- The paper introduces correction formulas to compute accurate word probabilities from subwords, addressing miscalculations in language models.
- It distinguishes between end-of-word and beginning-of-word tokenizers by providing specific methods to handle each scenario.
- Empirical results demonstrate improved surprisal prediction and offer new insights into lexical efficiency and sentence comprehension.
How to Compute the Probability of a Word
Introduction
This paper addresses the problem of accurately computing the probability of words when using LMs that operate over subwords. It particularly highlights issues in probability estimation methods in recent linguistic studies, due to complexities introduced by different tokenization schemes (notably beginning-of-word marking tokenizers like those used in GPT models). The research derives mathematical formulations to correct these widespread miscalculations, offering empirical evidence on the effects of these corrections on established studies in sentence comprehension and lexical optimization.
Tokenizer Strategies
The paper distinguishes between two types of tokenizers: end-of-word (eow) and beginning-of-word (bow) marking tokenizers.
- Eow-Marking Tokenizers: Here, subwords indicating the ends of words enable the mapping of subword sequences to words efficiently. The paper confirms that for such tokenizers, it's straightforward to compute the conditional probability of a word in context through a chain rule application.
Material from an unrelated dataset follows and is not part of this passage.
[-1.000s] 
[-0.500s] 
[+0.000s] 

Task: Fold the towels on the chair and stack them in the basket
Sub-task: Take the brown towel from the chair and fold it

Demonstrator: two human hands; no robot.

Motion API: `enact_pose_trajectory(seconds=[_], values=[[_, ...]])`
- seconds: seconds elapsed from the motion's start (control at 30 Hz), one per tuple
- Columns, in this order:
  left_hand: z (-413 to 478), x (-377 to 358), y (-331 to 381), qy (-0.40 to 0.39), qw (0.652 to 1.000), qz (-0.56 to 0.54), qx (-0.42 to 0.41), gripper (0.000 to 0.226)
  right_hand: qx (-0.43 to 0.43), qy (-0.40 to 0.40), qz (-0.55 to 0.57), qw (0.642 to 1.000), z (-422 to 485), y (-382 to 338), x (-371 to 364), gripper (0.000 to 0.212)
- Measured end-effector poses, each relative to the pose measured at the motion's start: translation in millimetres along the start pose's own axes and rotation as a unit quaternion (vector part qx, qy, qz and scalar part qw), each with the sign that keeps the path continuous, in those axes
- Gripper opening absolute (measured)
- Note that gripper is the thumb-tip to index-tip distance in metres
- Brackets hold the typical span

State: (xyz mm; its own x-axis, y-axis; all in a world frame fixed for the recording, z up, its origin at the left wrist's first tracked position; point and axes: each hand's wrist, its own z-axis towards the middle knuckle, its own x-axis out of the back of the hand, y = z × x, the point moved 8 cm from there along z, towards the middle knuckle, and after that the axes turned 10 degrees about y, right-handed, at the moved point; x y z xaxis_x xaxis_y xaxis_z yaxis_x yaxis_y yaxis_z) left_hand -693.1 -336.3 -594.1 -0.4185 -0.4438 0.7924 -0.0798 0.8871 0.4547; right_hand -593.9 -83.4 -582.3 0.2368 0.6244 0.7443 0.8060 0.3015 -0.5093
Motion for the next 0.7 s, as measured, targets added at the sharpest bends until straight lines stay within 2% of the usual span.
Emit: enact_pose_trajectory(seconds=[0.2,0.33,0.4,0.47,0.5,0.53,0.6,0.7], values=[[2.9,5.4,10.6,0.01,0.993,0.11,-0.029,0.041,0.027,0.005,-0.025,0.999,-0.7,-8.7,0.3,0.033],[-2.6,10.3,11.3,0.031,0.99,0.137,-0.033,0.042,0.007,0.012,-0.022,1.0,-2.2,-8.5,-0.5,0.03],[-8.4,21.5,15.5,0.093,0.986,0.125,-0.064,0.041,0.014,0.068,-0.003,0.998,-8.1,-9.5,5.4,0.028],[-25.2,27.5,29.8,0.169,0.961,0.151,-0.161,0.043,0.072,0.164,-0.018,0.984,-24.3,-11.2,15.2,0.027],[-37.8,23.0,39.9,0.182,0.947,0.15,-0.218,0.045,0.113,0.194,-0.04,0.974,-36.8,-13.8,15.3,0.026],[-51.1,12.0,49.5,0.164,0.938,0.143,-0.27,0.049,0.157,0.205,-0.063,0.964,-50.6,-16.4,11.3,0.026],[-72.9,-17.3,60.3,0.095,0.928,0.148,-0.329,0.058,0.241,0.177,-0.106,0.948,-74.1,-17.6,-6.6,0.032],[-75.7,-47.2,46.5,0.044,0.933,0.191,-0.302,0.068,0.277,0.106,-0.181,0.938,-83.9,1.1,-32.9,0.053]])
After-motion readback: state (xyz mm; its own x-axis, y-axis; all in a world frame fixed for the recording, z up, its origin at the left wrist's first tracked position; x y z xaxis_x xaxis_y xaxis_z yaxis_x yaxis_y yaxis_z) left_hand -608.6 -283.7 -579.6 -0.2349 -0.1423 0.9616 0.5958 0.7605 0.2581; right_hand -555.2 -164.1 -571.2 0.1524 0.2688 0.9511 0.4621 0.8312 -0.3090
- Bow-Marking Tokenizers: The complexity arises here because subwords indicating the beginning of words require attention to subsequent subwords to ensure the end of a word, introducing potential bugs. The research provides correction formulas to ensure accurate probability computations.
Subword to Word Probability Conversion
Central to the methodology, the research describes how to convert subword probabilities to word probabilities. It introduces the necessity of marginalizing over potential subword sequences that correspond to the same word due to varying tokenization approaches.
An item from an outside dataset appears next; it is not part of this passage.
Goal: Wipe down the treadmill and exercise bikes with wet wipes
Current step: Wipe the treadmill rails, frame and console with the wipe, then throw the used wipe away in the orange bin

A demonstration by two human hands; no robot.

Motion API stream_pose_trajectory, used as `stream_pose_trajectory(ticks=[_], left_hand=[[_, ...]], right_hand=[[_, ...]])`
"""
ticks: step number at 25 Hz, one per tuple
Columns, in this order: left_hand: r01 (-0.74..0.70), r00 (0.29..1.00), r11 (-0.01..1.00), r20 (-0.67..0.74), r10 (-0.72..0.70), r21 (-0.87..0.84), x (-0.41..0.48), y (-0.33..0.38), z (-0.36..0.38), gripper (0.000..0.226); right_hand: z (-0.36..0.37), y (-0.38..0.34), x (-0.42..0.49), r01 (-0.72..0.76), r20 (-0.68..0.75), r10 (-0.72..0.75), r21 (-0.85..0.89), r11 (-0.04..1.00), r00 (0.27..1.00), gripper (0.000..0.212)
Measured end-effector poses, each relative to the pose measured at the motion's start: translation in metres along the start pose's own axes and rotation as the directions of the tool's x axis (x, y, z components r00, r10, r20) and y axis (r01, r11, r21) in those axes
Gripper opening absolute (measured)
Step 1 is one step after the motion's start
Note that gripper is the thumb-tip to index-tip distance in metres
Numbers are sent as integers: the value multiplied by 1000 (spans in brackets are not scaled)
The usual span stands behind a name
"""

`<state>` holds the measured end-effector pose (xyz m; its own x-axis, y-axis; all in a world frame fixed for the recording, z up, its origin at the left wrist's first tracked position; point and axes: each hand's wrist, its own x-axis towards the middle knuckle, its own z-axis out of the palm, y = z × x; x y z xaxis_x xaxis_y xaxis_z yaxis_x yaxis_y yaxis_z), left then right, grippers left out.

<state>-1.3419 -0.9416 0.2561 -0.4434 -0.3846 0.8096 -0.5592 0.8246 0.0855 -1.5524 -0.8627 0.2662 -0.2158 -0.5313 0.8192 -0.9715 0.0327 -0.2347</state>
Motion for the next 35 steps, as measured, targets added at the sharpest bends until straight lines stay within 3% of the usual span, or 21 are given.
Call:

Figure 1: Comparison between regressors with and without surprisal as a predictor using both buggy and correct methods for surprisal estimation across LM sizes.
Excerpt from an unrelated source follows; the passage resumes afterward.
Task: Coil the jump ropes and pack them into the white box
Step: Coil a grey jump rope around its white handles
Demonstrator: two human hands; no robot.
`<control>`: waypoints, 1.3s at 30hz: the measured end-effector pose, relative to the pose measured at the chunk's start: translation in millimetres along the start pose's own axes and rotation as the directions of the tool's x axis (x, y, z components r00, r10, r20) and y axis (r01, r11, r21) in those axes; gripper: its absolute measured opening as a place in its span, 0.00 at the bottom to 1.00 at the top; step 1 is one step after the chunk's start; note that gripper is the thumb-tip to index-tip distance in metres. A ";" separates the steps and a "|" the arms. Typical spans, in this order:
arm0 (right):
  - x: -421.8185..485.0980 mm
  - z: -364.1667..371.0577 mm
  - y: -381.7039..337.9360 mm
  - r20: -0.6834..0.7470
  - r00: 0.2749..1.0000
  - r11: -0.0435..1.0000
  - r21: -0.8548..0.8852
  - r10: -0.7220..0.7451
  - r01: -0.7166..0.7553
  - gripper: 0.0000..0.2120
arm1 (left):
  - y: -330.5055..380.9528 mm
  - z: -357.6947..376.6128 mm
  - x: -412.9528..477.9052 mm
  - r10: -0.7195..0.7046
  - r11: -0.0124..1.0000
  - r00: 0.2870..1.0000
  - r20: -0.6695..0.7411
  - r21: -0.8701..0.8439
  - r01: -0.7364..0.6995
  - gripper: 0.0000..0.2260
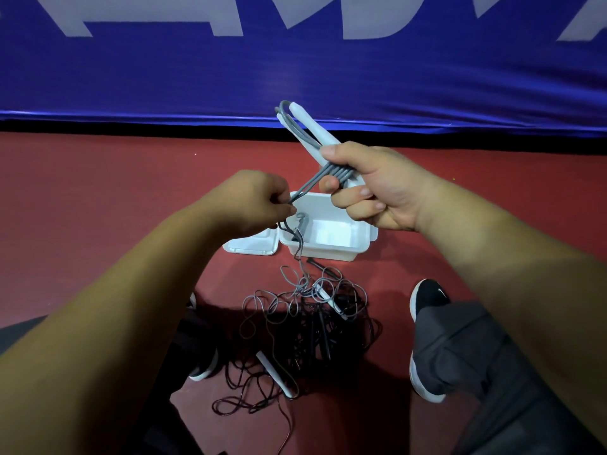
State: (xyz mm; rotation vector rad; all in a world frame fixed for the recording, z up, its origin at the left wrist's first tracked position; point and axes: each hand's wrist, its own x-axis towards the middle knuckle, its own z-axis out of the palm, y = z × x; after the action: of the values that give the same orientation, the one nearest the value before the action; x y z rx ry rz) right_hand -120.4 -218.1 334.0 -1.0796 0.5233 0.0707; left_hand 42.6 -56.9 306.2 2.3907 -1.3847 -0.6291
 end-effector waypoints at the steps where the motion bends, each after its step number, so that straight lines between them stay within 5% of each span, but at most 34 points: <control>1: -0.5 0.3 -0.2 0.001 1.000 1.000 -0.003 0.003 -0.003 0.05 | -0.9 0.3 0.6 0.005 1.000 1.000 -0.018 0.009 -0.004 0.07; 8: -4.0 4.8 4.8 0.117 0.990 0.994 -0.087 0.080 -0.070 0.06 | -4.7 0.7 4.3 0.036 0.998 0.987 -0.154 0.048 -0.029 0.02; 10: -7.4 5.4 5.1 0.205 0.968 0.983 -0.141 0.143 -0.116 0.08 | -5.5 -1.8 3.0 -0.026 0.978 0.982 -0.189 -0.207 -0.014 0.03; 13: -11.2 3.4 6.1 0.316 0.899 0.926 -0.321 0.302 -0.199 0.08 | -5.6 -11.2 0.3 -0.015 0.793 0.982 -0.187 -0.601 -0.103 0.05; 16: -13.3 4.7 10.4 0.298 0.850 0.839 -0.478 0.434 -0.261 0.10 | 3.3 -16.1 -1.7 -0.012 0.698 0.985 -0.171 -0.707 -0.114 0.07; 21: -7.8 7.4 18.7 0.175 0.833 0.750 -0.558 0.525 -0.356 0.03 | 18.5 -14.8 -7.1 0.132 0.702 0.976 -0.173 -0.678 -0.216 0.08; 31: 12.2 -17.1 19.0 -0.134 0.944 0.674 -0.671 0.300 -0.309 0.11 | 23.7 -21.0 -15.0 0.250 0.872 0.959 -0.136 -0.399 -0.284 0.07; 39: 20.7 -23.3 20.5 -0.291 0.956 0.786 -0.599 -0.036 -0.153 0.05 | 18.5 -9.5 -13.5 0.070 0.937 0.993 0.093 -0.347 -0.034 0.10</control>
State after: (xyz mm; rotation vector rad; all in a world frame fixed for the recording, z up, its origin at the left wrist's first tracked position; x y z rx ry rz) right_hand -117.1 -232.2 299.6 -1.7385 0.8328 0.1494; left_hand 28.0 -53.7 325.9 2.0627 -1.2517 -0.9116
Implications in Psycholinguistics and Lexical Efficiency
The empirical studies reveal the significant effect of these corrections on previous psycholinguistics research:
Conclusion
The paper contributes significantly to computational linguistics by rectifying methodological oversights in LM analysis. Its implications reverberate in how models are evaluated for language understanding and word usage efficiency, underscoring the importance of methodological precision in NLP research. Going forward, applying these corrections is vital for enhancing empirical analysis reliability in related fields.